Every morning when I stock the farm stand, I try to predict what will sell—and how much of it. It’s a fun guessing game, but I rarely get it right. Still, I get a tiny thrill of anticipation every evening as I’m walking up to the stand. Will the bean basket be empty? (Usually.) Sungolds all gone? (These days, most definitely yes.) Any herbs sold? (Most days, no. Though every few days, someone comes along and buys four bunches!)
For some reason, the scallions rarely move, and it has taken a few weeks for the limey-green Flavorburst bell peppers to catch on. I understand that. But there’s one thing that really perplexes me: We have the cutest little Pattypan squash, and folks seem to eschew them in favor of the more familiar zucchini. I adore these little vegetables, not just because they’re charming, but because they have a firm texture and make great stir-fry ingredients. (In fact, they hold together much better than diced zucchini.)
Because our Pattypans (actually a variety called Sunburst hybrid) are so prolific, we harvest them pretty small (between an inch and a half and two inches wide.) So when I’m ready to cook, I simply quarter them through the axis to get nice diamond-shaped wedges. Or if the squash are a little bigger, I cut them into six or eight wedges instead of four. It’s like cutting a pie if you look from the top. I use my stir-fry pan to cook the wedges over medium-high heat until nicely browned and just tender.
I think this how-to-cut-and-cook issue is probably what stops folks from buying the little Pattypans. So I heisted some from the stand this morning, with the specific goal of making a recipe to pass along to both you and our farm stand visitors.
You could certainly put Pattypans in any basic Asian stir-fry, but I opted for a slightly Indian-style approach today, not only because squash goes so well with these flavors, but also because the Pattypan’s firm texture is reminiscent of the kind of vegetable you’d find in a perfect curry. But if you’re not a cumin & coriander fan, you could drop them from this recipe and it would still be delicious. Be sure to include the onion and garlic, though, for the deepest flavor. (You could also try this recipe with regular zucchini. Just choose small, firm, zucchini and cut them into ¾ to 1-inch pieces.)
If you happen to be growing Pattypans or Sunbursts or any other scalloped squash, remember that large ones (4-inches across and bigger) are perfect for stuffing, too. Also, cut into thick slices, they’re lovely grilled and topped with a bit of parmesan or fresh goat cheese. The slices also work well layered in a gratin. And don’t forget roasting—either the wedges or the slices will do well in the high heat of the oven. For summer vegetable soups, add the squash pieces at the very end of cooking so that they don’t lose their great texture.
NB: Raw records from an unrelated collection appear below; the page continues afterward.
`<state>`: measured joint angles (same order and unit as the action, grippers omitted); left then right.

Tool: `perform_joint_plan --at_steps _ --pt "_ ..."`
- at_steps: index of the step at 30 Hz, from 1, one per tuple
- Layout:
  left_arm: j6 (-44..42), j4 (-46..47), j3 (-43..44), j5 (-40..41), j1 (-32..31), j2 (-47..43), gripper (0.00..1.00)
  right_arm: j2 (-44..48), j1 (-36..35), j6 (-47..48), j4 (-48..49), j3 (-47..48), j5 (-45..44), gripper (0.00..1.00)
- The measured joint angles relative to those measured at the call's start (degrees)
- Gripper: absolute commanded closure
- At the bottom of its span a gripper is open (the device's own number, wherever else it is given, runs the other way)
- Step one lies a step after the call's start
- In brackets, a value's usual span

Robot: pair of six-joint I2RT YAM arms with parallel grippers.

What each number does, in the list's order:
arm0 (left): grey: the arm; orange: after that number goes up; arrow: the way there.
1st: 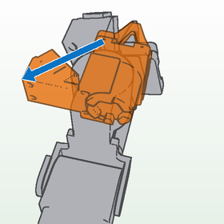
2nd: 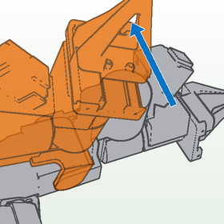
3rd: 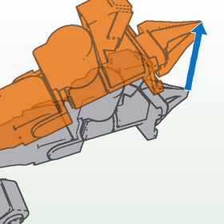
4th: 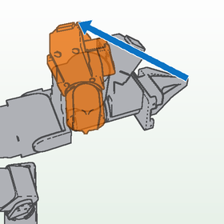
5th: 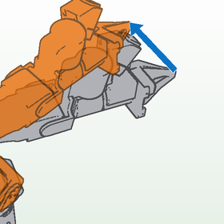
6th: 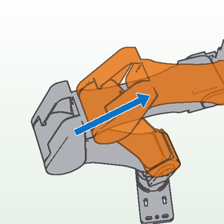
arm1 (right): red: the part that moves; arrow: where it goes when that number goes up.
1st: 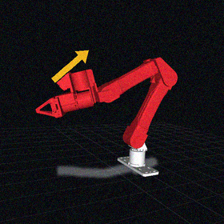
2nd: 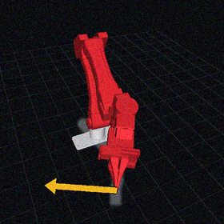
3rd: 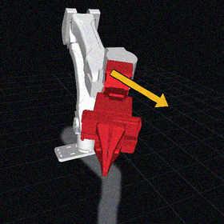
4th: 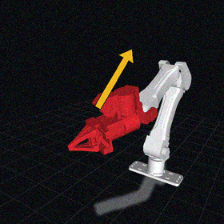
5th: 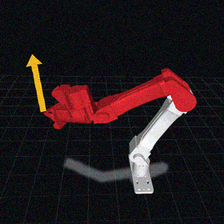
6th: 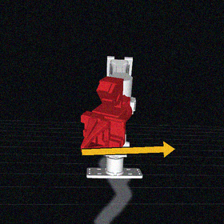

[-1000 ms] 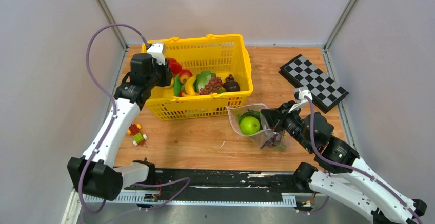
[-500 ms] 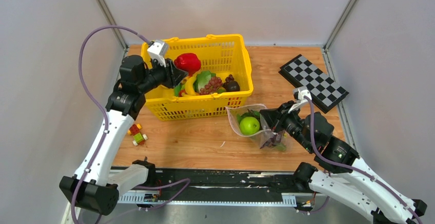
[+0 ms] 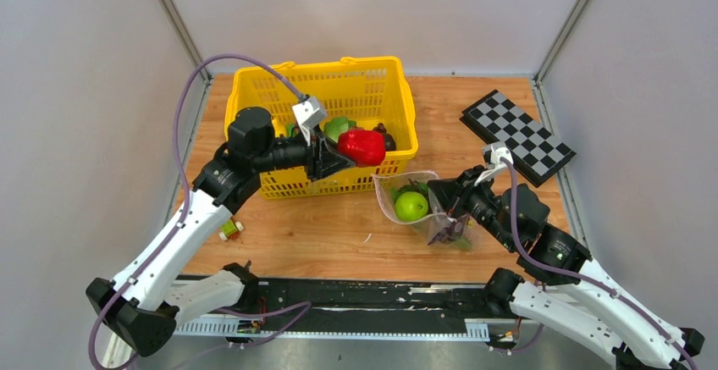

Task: Place the food in the zip-top bag and seal the zipper
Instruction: Place the fake vegetable in the zipper food storage bag.

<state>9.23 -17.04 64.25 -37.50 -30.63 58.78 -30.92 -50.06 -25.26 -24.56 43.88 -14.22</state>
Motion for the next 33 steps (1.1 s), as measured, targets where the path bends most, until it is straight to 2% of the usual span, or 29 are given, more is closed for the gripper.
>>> perform_joint_plan --at_steps 5,10,19,23,24,26,31,32,33 --pt "-3.2 -0.8 -1.0 -4.4 -5.9 1.2 0.96 0.0 0.0 0.0 0.0 0.0 0.0 0.93" --pt "-5.8 -1.7 -1.2 -5.5 -12.0 3.7 0.95 -0.4 0.0 0.0 0.1 0.0 0.0 0.94" --pt "-7.1 -1.9 -1.2 0.3 -15.8 9.4 0.95 -0.9 0.0 0.0 0.3 0.0 0.0 0.94" --pt "-7.2 -1.8 -1.2 2.1 -17.5 12.3 0.88 -0.7 0.0 0.0 0.3 0.0 -0.1 0.93" --pt "-7.2 -1.9 -1.2 2.5 -17.9 13.0 0.81 -0.5 0.0 0.0 0.3 0.0 -0.1 0.93" --pt "-7.2 -2.0 -1.2 3.6 -18.6 14.1 0.54 -0.2 0.0 0.0 0.3 0.0 -0.1 0.93" --pt "-7.3 -2.6 -0.2 6.8 -19.3 15.8 0.19 -0.1 0.0 0.0 0.3 0.0 -0.2 0.93" --pt "-6.8 -2.6 0.0 7.8 -19.3 15.8 0.13 -0.1 0.0 0.0 0.3 0.0 -0.2 0.94" --pt "-6.9 -2.5 0.1 8.3 -19.3 15.8 0.12 -0.1 0.0 0.0 0.3 0.0 -0.2 0.93"
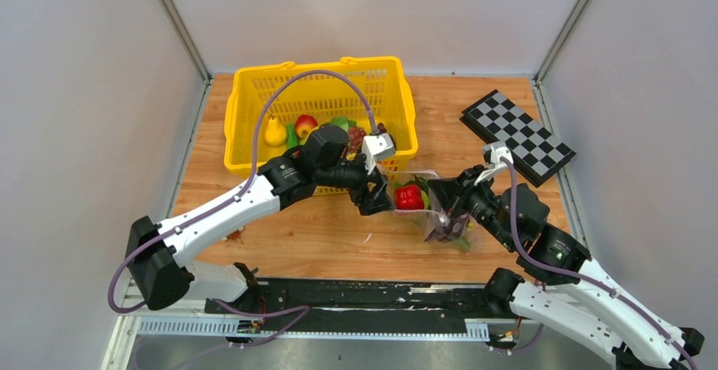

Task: Place the food in the zip-top bag and seal the zipper
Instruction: Place the fake vegetable in the zipper food storage bag, then adjust the zipper food storage bag at the center of the board.

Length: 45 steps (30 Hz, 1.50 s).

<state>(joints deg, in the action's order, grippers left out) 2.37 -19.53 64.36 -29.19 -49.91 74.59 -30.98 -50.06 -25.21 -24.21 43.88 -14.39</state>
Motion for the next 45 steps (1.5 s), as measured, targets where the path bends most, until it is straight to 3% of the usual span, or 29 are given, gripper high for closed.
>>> perform_joint_plan --at_steps 4,15,19,26,32,37,39,45 --pt "0.4 0.3 0.3 2.1 0.0 -0.3 0.12 0.1 0.0 0.0 0.0 0.0 -0.1 0.93" --pt "2.9 -0.9 -0.4 10.6 -0.2 -7.1 0.28 0.8 0.0 0.0 0.0 0.0 -1.1 0.93" --pt "9.7 1.5 -5.2 14.2 -0.2 -9.8 0.37 0.8 0.0 0.0 0.0 0.0 -1.1 0.93" --pt "24.2 10.5 -15.7 15.8 -0.2 -10.3 0.34 0.8 0.0 0.0 0.0 0.0 -1.1 0.94" --pt "30.8 19.2 -17.9 15.1 -0.2 -10.3 0.35 0.8 0.0 0.0 0.0 0.0 -1.1 0.94" --pt "34.2 24.3 -18.3 14.1 -0.2 -10.2 0.57 0.8 0.0 0.0 0.1 -0.5 -1.0 0.94" --pt "35.0 25.2 -18.3 14.1 -0.2 -10.0 0.71 0.8 0.0 0.0 0.1 -0.7 -1.0 0.93" --pt "34.7 24.3 -18.2 14.6 -0.2 -9.8 0.84 0.9 0.0 0.0 0.1 -0.7 -1.1 0.93"
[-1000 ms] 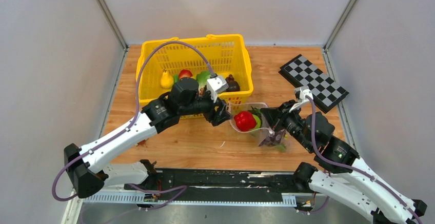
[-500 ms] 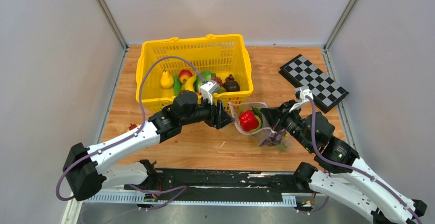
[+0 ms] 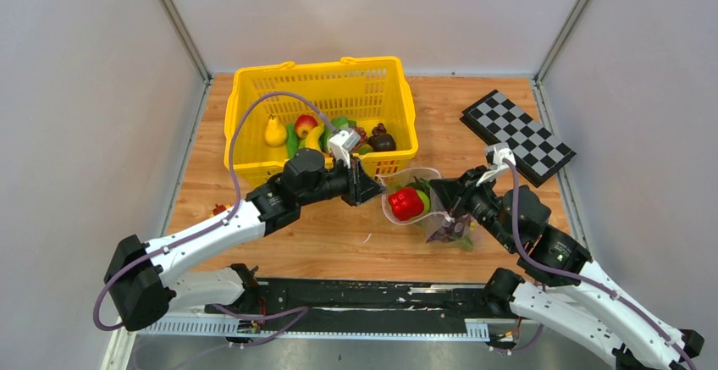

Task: Place the food in the zip-top bag and seal the zipper
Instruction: Adjust the zipper food storage bag at the center of the board.

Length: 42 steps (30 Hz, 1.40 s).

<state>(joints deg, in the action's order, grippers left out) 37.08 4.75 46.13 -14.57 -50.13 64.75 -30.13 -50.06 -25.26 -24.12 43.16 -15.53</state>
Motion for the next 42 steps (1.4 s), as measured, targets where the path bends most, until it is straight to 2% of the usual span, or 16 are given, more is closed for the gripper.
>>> perform_joint_plan --at_steps 2,4,7,8,11,15,18,23,26,32,36,42 --pt "-0.8 -1.3 0.1 0.5 0.0 -0.2 0.86 0.2 0.0 0.0 0.0 0.0 0.0 0.93" --pt "-1.7 -3.0 0.6 1.2 0.0 -0.2 0.83 0.3 0.0 0.0 0.0 0.0 0.0 0.93" --pt "-2.7 -5.0 1.6 1.8 0.0 -0.2 0.65 0.3 0.0 0.0 0.0 0.0 0.0 0.94" --pt "-2.8 -5.4 1.9 1.8 0.0 -0.2 0.53 0.3 0.0 0.0 0.0 0.0 0.0 0.94" --pt "-3.7 -6.5 2.6 1.8 0.0 0.0 0.51 0.3 0.0 0.0 0.0 0.0 0.0 0.93" --pt "-4.2 -8.0 3.9 1.8 0.0 1.2 0.53 0.3 0.0 0.0 0.0 0.0 0.0 0.93" --pt "-4.5 -9.4 4.0 1.9 0.0 1.7 0.6 0.3 0.0 0.0 0.0 0.0 0.0 0.93" --pt "-5.5 -11.6 4.4 2.6 -0.5 2.4 0.81 0.2 0.0 0.0 0.0 0.0 0.0 0.93" --pt "-5.9 -12.1 4.7 2.4 -0.9 2.5 0.99 0.2 0.0 0.0 0.0 0.0 0.0 0.93" --pt "-6.1 -11.8 6.7 -0.7 -0.9 2.6 1.0 0.3 0.0 0.4 0.5 0.0 1.0 0.95" --pt "-6.3 -12.7 12.4 -1.8 -0.9 2.4 1.0 2.4 0.0 3.4 2.1 0.0 4.1 0.94" --pt "-5.7 -12.8 18.0 -2.3 -0.9 -0.1 1.0 7.2 0.0 5.9 1.9 0.9 1.0 0.96"
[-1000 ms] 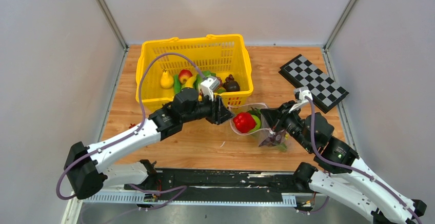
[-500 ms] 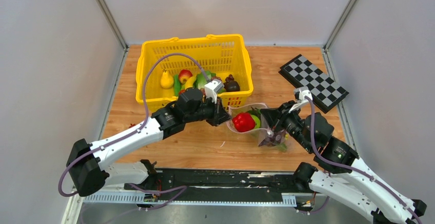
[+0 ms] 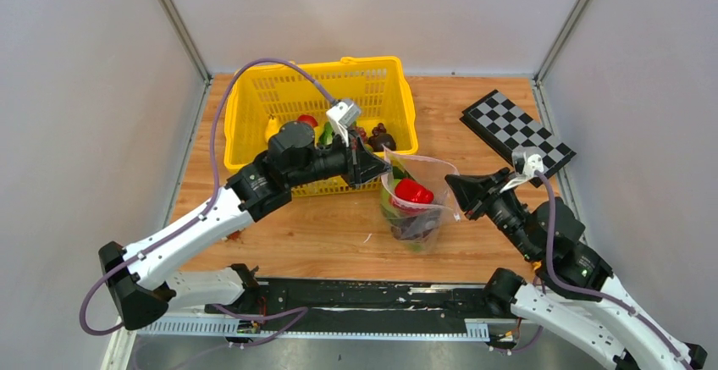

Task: Place the food in the zip-top bag and seal the zipper
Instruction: Adjust the zipper food storage bag at the center of the board.

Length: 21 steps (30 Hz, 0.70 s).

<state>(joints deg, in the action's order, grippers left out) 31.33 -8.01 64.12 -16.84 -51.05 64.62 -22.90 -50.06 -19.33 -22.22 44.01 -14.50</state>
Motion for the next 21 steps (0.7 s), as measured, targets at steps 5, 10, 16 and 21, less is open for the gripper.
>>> perform_joint_plan --at_steps 5,10,16,21 --pt "-0.2 -5.7 3.8 1.6 -0.2 1.4 1.0 -3.2 -0.1 -0.5 -3.5 2.4 -5.0 0.96" --pt "-1.1 -11.5 8.1 -0.4 -0.5 3.7 1.0 -3.1 0.0 0.5 -3.2 2.6 -2.6 0.96" --pt "-1.1 -11.5 9.3 -2.7 -1.1 4.9 1.0 -3.6 -0.1 -0.3 -8.2 6.4 -7.9 0.99" --pt "-2.2 -15.5 9.3 3.0 -1.3 4.9 1.0 -12.8 -0.1 2.0 -21.7 19.5 -6.3 1.0"
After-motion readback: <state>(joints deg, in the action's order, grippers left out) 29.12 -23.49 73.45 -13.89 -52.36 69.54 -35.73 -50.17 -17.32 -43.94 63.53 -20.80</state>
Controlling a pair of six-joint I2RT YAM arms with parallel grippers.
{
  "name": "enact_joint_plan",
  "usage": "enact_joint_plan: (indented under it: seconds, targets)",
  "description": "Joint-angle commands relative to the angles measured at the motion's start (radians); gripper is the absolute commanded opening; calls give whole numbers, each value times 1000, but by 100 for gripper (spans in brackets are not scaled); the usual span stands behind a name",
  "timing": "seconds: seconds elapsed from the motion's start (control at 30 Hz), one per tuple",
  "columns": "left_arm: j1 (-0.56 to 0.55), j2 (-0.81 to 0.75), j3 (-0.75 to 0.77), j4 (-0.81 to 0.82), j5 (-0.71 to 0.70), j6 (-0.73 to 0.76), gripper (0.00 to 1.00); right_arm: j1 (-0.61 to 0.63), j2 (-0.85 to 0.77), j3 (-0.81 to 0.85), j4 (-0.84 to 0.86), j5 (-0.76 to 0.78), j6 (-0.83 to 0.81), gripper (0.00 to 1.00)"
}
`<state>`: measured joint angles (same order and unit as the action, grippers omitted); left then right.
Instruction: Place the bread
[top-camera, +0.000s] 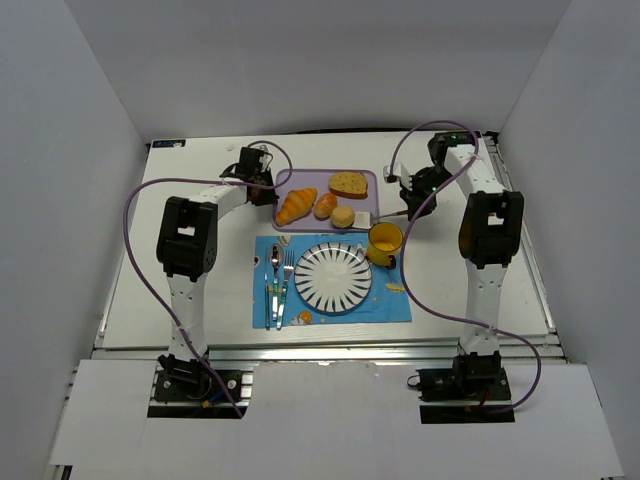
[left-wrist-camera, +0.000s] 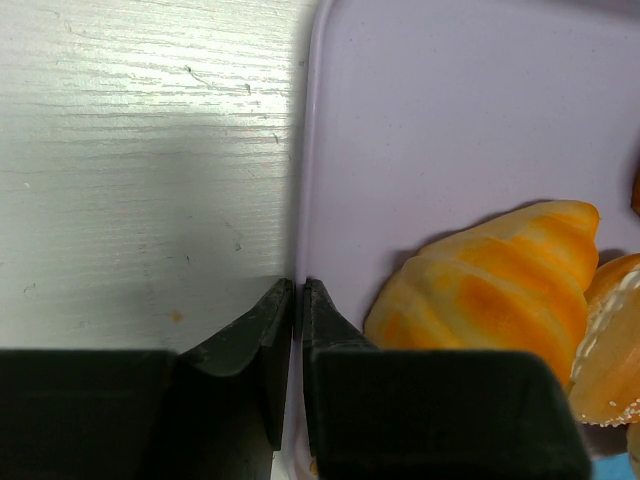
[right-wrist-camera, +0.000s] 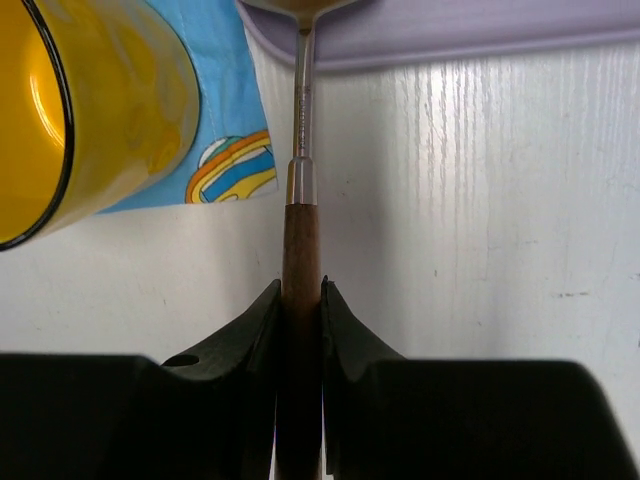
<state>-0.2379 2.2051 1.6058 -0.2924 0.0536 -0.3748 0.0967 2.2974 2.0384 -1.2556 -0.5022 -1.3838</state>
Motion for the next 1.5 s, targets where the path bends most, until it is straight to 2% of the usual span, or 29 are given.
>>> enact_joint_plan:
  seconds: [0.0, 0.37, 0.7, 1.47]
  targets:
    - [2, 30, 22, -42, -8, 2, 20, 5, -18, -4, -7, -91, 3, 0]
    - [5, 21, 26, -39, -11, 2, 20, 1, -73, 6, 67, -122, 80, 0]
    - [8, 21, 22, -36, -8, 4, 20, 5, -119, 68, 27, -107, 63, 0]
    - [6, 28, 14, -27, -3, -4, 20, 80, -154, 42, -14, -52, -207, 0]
Pattypan Stir-Fry, Indian-Style
The mustard seeds, with their surprise pop-crunch in the mouth, are a fun addition to this stir-fry. But you can make it without them. I have a really fragrant peppermint growing in a big tub in my garden, so I use it freely. But if you don’t like mint, cilantro is your next best bet here. Or parsley would be just fine.
1/8 teaspoon ground coriander
1 tablespoon peanut or canola oil
½ medium-small yellow onion, peeled and thinly sliced (about 2 ounces)
9 to 10 ounces small (1- to 2-inches wide) Pattypan or Sunburst squash, quartered if small, or cut into 6 wedges if bigger
½ teaspoon yellow mustard seeds
1 teaspoon fresh lemon juice
½ teaspoon unsalted butter
1 to 2 tablespoons finely sliced fresh mint
In a small bowl, combine the cumin, the coriander, and ¼ teaspoon kosher salt.
In a large nonstick stir-fry pan (or 12-inch nonstick skillet), heat 1 teaspoon of the peanut oil over medium-high heat. When the oil is hot (it will shimmer), add the onion and a pinch of kosher salt, and cook, stirring, until the onion is charry around the edges (brown in patches but still a little firm), about 2 to 3 minutes. Transfer the onion to a plate.
Add another teaspoon of peanut oil and the squash to the pan. Season the squash with another pinch of salt, and cook, stirring occasionally, until the squash is nicely browned on most sides, 6 to 8 minutes. (If the pan seems dry, add the third teaspoon of peanut oil.) Return the onions to the pan, add the garlic, the spice/salt mixture, and the mustard seeds (if using), and cook, stirring constantly, until the garlic and spices are incorporated and fragrant, about 1 minute.
Remove the pan from the stove, sprinkle the lemon juice over it, add the butter, and stir well until the butter has melted. Transfer the vegetables to a serving plate and garnish with the mint.